What needs to be done:
Search the material below for the string "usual" and copy each line where it appears.

Extracted data:
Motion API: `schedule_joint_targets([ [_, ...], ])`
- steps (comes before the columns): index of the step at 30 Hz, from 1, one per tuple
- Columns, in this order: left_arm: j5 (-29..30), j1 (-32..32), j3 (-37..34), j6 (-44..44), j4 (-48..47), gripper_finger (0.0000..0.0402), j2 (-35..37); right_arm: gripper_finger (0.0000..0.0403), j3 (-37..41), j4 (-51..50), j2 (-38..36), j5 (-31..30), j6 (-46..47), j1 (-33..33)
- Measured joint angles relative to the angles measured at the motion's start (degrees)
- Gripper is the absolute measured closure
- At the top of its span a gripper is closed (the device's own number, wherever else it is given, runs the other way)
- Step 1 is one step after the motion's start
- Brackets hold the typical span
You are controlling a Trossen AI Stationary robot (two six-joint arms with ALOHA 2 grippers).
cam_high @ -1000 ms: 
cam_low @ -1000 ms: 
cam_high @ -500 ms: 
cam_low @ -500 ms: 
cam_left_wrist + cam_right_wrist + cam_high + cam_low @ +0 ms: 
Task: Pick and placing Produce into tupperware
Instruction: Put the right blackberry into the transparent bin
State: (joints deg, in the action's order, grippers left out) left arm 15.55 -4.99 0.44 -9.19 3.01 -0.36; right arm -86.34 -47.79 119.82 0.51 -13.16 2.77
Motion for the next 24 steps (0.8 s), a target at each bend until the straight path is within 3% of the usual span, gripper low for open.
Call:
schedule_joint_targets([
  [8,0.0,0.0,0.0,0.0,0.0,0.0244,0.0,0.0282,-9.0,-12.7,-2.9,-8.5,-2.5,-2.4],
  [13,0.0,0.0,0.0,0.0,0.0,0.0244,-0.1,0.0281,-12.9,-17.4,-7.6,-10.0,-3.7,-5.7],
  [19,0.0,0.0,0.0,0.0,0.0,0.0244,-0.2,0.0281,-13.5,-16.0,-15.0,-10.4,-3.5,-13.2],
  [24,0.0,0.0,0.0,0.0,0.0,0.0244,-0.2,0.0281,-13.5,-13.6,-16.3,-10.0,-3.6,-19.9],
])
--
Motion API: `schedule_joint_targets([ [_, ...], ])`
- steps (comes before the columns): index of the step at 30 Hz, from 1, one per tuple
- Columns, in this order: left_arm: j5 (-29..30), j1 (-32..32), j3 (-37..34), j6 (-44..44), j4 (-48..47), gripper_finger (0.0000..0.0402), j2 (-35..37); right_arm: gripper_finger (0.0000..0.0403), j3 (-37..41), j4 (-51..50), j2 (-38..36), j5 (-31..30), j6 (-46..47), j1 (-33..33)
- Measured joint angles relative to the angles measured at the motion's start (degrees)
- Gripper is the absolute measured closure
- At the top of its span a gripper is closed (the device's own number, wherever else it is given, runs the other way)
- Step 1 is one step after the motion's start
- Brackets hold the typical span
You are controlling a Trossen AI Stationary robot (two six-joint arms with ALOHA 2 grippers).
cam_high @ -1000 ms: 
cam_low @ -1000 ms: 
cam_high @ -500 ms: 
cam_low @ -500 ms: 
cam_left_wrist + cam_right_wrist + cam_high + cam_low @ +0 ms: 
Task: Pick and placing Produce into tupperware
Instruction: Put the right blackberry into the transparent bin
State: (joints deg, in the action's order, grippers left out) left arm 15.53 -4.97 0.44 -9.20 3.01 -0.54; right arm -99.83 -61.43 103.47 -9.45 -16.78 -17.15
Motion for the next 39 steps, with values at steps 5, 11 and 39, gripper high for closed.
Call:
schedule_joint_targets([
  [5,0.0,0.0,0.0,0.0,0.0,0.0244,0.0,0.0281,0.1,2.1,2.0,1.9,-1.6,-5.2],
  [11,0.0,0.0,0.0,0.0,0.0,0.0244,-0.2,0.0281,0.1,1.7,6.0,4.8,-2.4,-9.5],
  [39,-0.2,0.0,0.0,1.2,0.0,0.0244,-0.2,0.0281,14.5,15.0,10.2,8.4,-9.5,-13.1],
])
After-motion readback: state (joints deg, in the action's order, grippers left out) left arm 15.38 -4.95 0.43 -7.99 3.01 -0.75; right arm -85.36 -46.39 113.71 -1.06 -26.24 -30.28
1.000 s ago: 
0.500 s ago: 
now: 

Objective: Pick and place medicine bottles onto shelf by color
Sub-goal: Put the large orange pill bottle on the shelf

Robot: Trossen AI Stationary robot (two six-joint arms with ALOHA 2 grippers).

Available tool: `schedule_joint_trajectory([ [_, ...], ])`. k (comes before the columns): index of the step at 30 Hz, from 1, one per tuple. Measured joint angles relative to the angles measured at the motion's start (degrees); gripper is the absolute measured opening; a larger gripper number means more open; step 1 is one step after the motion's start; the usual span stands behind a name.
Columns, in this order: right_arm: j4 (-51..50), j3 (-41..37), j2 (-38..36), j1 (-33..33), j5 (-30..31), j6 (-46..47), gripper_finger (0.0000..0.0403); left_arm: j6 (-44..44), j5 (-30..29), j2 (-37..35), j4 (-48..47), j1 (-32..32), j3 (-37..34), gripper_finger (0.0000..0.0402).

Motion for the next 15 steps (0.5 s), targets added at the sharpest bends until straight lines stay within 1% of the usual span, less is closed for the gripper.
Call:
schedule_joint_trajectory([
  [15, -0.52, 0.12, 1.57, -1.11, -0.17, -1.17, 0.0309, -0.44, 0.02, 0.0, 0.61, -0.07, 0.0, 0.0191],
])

Worked solution:
Motion for the next 24 steps (0.8 s), a target at each bend until the straight path is within 3% of the usual span, gripper low for open.
Available tool: `schedule_joint_trajectory([ [_, ...], ])`. k (comes before the columns): index of the step at 30 Hz, from 1, one per tuple. Measured joint angles relative to the angles measured at the motion's start (degrees); gripper is the absolute measured opening; a larger gripper number means more open; step 1 is one step after the motion's start; the usual span stands behind a name.
Motion for the next 15 steps (0.5 s), targets added at the sharpest bends until straight lines stay within 1% of the usual span, less is closed for the gripper.

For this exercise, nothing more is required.